Multi-GPU PPD drop

gordonbb · Post by **gordonbb** » Thu Jun 20, 2019 7:19 pm

HaloJones wrote:@Nathan_P, another machine (i5-2400, P67 mojo, 1070 at the same clock, Windows10) is getting 700K with these units so I'm just wondering if the relative slowness of this dual 1070 rig could be down to the alleged latency built into Z77 boards that use a PLX chip to achieve 2 slots at x16. I'd never read about this inherent latency until today. I had a simpler Z77 board with these two 1070s but it died when the PSU blew. I replaced it with this Gigabyte Sniper G1 board that promised 2x x16 but now it may be that this is at the cost of some latency on the PCIE channels. Hopefully when some Core22 units come back I can get a better picture of how much this improves the output.

I would be surprised if the PCIe Switches chips add any latency as they are acting, in this case, as a simple static switch rather than a multiplexer. In "SLI-Capable" boards based on X470 or Z370/Z390 the PCIe switches just take the upper 8 lanes from the top PCIe3 x16 slots and switch them to lower 8 lanes of the middle slot when the motherboard detects a card inserted there.
In Higher-end boards the PLX switches actually multiplex the PCIe lanes to multiple slots and take care of arbitration etc. so these would add latency.
It is confusing as both are referred to as "Switches" whereas one is a switch and the other a multiplexer.

foldy · Post by **foldy** » Thu Jun 20, 2019 8:57 pm

You could try to remove one 1070 to see if that gives a speedup. If true then you have a pcie limit. PLX is a multiplexer which means each GPU can use x16 speed but not if all GPUs want to use x16 concurrently at the same time. So x16 speed is only when GPUs workload on pcie is alternating.

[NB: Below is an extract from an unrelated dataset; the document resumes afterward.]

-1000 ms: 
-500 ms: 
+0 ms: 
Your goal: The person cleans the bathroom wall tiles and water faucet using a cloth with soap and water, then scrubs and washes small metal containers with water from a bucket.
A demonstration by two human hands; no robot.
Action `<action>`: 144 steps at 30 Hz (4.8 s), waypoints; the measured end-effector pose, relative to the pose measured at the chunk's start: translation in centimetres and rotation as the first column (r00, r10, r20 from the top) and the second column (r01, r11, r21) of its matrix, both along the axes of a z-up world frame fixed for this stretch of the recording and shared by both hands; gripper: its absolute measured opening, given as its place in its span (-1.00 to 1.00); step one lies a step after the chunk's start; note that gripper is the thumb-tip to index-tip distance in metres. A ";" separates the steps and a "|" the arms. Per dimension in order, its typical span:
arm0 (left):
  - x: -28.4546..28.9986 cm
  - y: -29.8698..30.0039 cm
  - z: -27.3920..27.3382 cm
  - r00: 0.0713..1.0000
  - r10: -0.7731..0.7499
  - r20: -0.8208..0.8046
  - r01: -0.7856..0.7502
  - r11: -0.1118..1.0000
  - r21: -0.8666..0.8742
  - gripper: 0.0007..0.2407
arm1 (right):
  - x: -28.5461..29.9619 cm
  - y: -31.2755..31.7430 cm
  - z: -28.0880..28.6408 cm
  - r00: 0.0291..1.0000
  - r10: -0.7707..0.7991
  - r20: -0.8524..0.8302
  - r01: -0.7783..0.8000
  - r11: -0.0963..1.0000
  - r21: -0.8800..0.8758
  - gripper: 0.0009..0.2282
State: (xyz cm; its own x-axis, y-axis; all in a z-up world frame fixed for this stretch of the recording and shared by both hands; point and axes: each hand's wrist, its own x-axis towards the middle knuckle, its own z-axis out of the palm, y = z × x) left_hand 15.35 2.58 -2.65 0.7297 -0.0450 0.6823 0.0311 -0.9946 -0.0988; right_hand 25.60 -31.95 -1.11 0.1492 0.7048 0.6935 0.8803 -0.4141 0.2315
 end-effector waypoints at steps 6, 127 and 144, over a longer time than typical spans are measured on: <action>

MeeLee · Post by **MeeLee** » Fri Jun 21, 2019 1:36 am

I no longer run Windows. but the 1070 can easily get higher results.
What are your GPU temps?
Try to keep them below 70, preferably below 65C if the cooling solution noise isn't too loud for you.

If your GPU temps are above 75C, I'd recommend to open up your PC, and figure out ways to optimize airflow.

Do you overclock?
Overclocking too high can cause lower results as well, as upon error, FAH will try to redo the WU from the last checkpoint, losing valuable points in the process.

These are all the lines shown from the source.